吃音

院長のつれづれ

 吃音、どもりのことです。実は僕自身、吃音があって、高校生の頃、苦労しました。始まりは小学校1年生でした。転校したのをきっかけにして吃りが始まり、ことばの教室へも通ったのですが、完全には治りませんでした。それでも小学校、中学校はそれ程困ることはなかったのです。それが田舎の中学校から札幌の進学校に進み、そのストレスからか再び吃音が強くなってしまいました。先生に当てられ、答えは分かっているのに言えず悔しい思いをしたことを覚えています。自分の名前を言えずに困ったことはよくありました。
 予備校の頃も酷く、食堂で好きな物を注文できなかったり、駅で切符を買うのに苦労したりした記憶もあります。今は切符は自販機で買えますが、その当時は近距離でも窓口で駅名を言わなければなりませんでした。大学に入り、精神的に落ちついたのか、ようやく吃音は軽くなりましたが、治ることはなく、今でも残っています。ただそこは年の功か、ずるくなって吃りそうになっても言い換えたりしてそれほど困ることはありません。
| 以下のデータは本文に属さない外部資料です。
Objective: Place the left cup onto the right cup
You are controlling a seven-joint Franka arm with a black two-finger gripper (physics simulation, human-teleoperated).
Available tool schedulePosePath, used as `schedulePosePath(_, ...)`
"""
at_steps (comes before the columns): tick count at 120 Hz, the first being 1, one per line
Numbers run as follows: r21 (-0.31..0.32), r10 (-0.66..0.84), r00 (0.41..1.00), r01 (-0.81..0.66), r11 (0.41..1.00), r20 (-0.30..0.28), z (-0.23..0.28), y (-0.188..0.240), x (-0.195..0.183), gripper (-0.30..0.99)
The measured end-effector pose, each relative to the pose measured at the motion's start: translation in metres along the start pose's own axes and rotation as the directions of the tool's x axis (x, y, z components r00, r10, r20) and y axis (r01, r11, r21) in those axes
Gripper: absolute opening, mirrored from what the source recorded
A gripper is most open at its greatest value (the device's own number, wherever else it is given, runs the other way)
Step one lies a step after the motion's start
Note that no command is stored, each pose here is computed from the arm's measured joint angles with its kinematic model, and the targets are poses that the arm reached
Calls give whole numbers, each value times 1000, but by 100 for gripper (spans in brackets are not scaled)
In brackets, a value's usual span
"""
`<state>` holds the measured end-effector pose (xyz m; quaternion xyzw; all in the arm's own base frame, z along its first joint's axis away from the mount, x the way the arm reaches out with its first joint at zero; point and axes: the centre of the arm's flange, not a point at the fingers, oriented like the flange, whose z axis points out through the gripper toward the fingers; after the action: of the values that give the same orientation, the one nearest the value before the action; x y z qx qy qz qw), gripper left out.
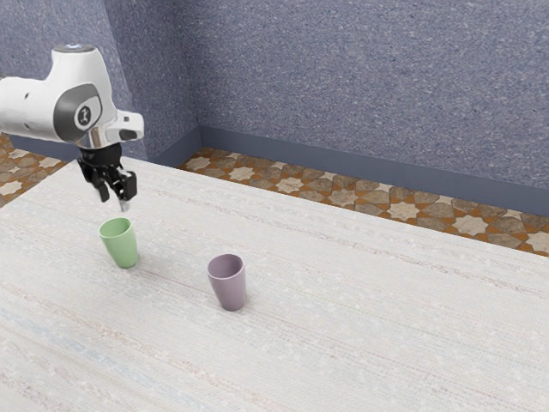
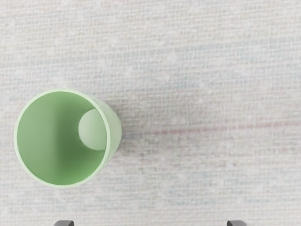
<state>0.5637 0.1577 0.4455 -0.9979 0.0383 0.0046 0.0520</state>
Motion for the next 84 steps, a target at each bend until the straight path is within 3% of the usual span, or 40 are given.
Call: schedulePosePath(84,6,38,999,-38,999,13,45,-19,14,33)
 先日送られてきた保育保健協議会の会誌に吃音の対策について書いてありました。よくまとまっていたので紹介します。

望ましい対応
①話し方に注目しないで、話の内容をしっかり聞く。会話を楽しむ。
②心配そうに聞くのではなく、ゆったりと聞く。
③どうしても言葉が出ないときには、子どもが話そうと思ったことを推測し、「○○なのね」と返してあげる。
④吃症状だけに注目しないで、得意なことや活躍できる場を設定し、自己肯定感が下がらないようにする。
⑤周囲の子どもへの対応は丁寧にする。年齢に応じてきちんと吃音について説明する。
⑥からかいに対しては、きちんとした対応をとる。

避けたい対応
①吃音を悪いもとと考え、吃音の話題を避けたり、吃音を治そうとする。
②「ゆっくり言ってごらん」などと言い方の注意をする。
③吃症状がありながらも話そうとしているのに、途中で話しを取ってしまう。

 幼児期の吃音は治ることも多いのですが、それが小学校まで続いた子、あるいは小学校から始まった子は、残念ですが生涯残ることが多いです。しかしそれも一つの個性、自分は自分と割り切れる心を育ててあげましょう。

 写真はまたまた鰺ヶ沢。この公園が広々として好きです。犬の散歩もOKなのでよく行きます。